Economia

Con i dazi in ballo la Fed resta ferma

L'incertezza sull'impatto delle misure protezionistiche condiziona i rialzi dei tassi

Con i dazi in ballo la Fed resta ferma

«Grande è la confusione sotto il cielo: ma la situazione non è eccellente». Se fosse ancora vivo, probabilmente Mao Tse tung correggerebbe così una delle sue più celebri massime. Il caos, infatti, regna sovrano, ma lo scenario mondiale non promette nulla di buono. Sui dazi, per esempio, non si capisce dove Donald Trump voglia andare a parare. All'Europa ha concesso in extremis tempo fino al 1° giugno per trovare un'intesa in virtù, sostiene la Casa Bianca, dei «progressi» ottenuti durante i negoziati. Ora, riesce difficile ravvisare qualche passettino in avanti tenuto conto della reazione di Bruxelles, affidata al presidente della Commissione Ue, Jean Claude Juncker: «Rinnovo l'appello agli Usa a rendere permanente l'esenzione dai dazi all'Unione europea senza condizioni».

L'Europa sembra insomma irrigidirsi sulle posizioni già espresse quasi un paio di mesi fa, al momento dell'annuncio delle tariffe punitive su acciaio e alluminio, e si prepara a rendere operative le misure di ritorsione su alcuni prodotti simbolo del made in Usa, a cominciare dai jeans Levi's e dalle moto Harley Davidson. Se il Vecchio continente è un fronte caldo, quello cinese è incandescente. Dopo aver messo a punto un elenco di 128 prodotti americani assoggettati ai dazi (valore, 50 miliardi di dollari) in risposta al giro di vite a stelle e strisce sulle importazioni del Dragone, Pechino si prepara ad accogliere, oggi e domani, una robusta delegazione statunitense composta, tra gli altri, dal segretario al Tesoro, Steven Mnuchin e da quello al Commercio, Wilbur Ross, dai consiglieri economici della Casa Bianca, Peter Navarro e Larry Kudlow.
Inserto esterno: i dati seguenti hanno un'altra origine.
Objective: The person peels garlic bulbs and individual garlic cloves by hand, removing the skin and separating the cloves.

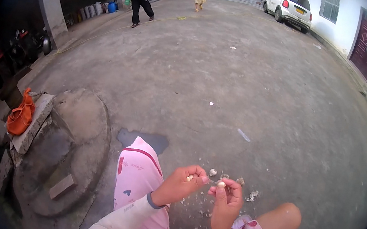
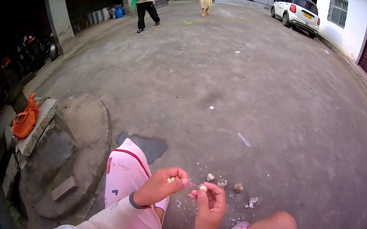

Per l'esito del faccia a faccia, non appare di buon auspicio la decisione presa ieri dalla People's Bank of China di tagliare il livello di riferimento sul dollaro a 6,3670 yuan, oltre la media di 6,3610 stimata dagli analisti. In pratica, una vera e propria svalutazione della moneta nazionale che rischia di mandare su tutte le furie Trump. Proprio a metà aprile, il tycoon aveva infatti accusato l'ex Celeste Impero di manipolare la propria valuta con l'intento di esercitare pressioni sul fronte commerciale. Gelida la replica di Pechino: «Trump dà informazioni un po' caotiche».

Il caos, appunto. Il fenomeno che rischia di condizionare anche le scelte della Federal Reserve, alle prese con un complicato processo di normalizzazione della politica monetaria. Se l'inflazione resta la stella polare che orienta la banca guidata da Jerome Powell, variabili come una guerra commerciale globale non possono essere trascurate. Ieri la Fed ha lasciato invariati i tassi all'1,50-1,75%, confermando le attese che collocano il secondo giro di vite dell'anno in giugno, quando verranno diffuse le nuove previsioni e la media di strette previste nel 2018. Le prossime mosse saranno «graduali», ha confermato il comunicato della Fed, ma è appunto su quante saranno - solo altre due? Tre? - che gli interrogativi restano. Con l'inflazione che «si è mossa vicina» alla soglia target del 2% (un cambio di linguaggio rispetto a marzo), un Pil cresciuto nel primo trimestre di un robusto 2,3% e con un mercato del lavoro «in continuo rafforzamento», la banca centrale Usa sembra avere le mani più libere per agire. Lo statement include però anche «gli sviluppi internazionali» nella lista dei fattori destinati a condizionare le prossime decisioni. La locuzione è generica, ma contiene senz'altro i dazi. Il problema è che, finora, l'istituto di Washington non è riuscito a calcolare con buona approssimazione in che misura impatteranno sul ciclo economico.

È possibile che il quadro sia più chiaro il mese prossimo, decisivo per capire se per la Fed sarà l'anno del falco o della colomba.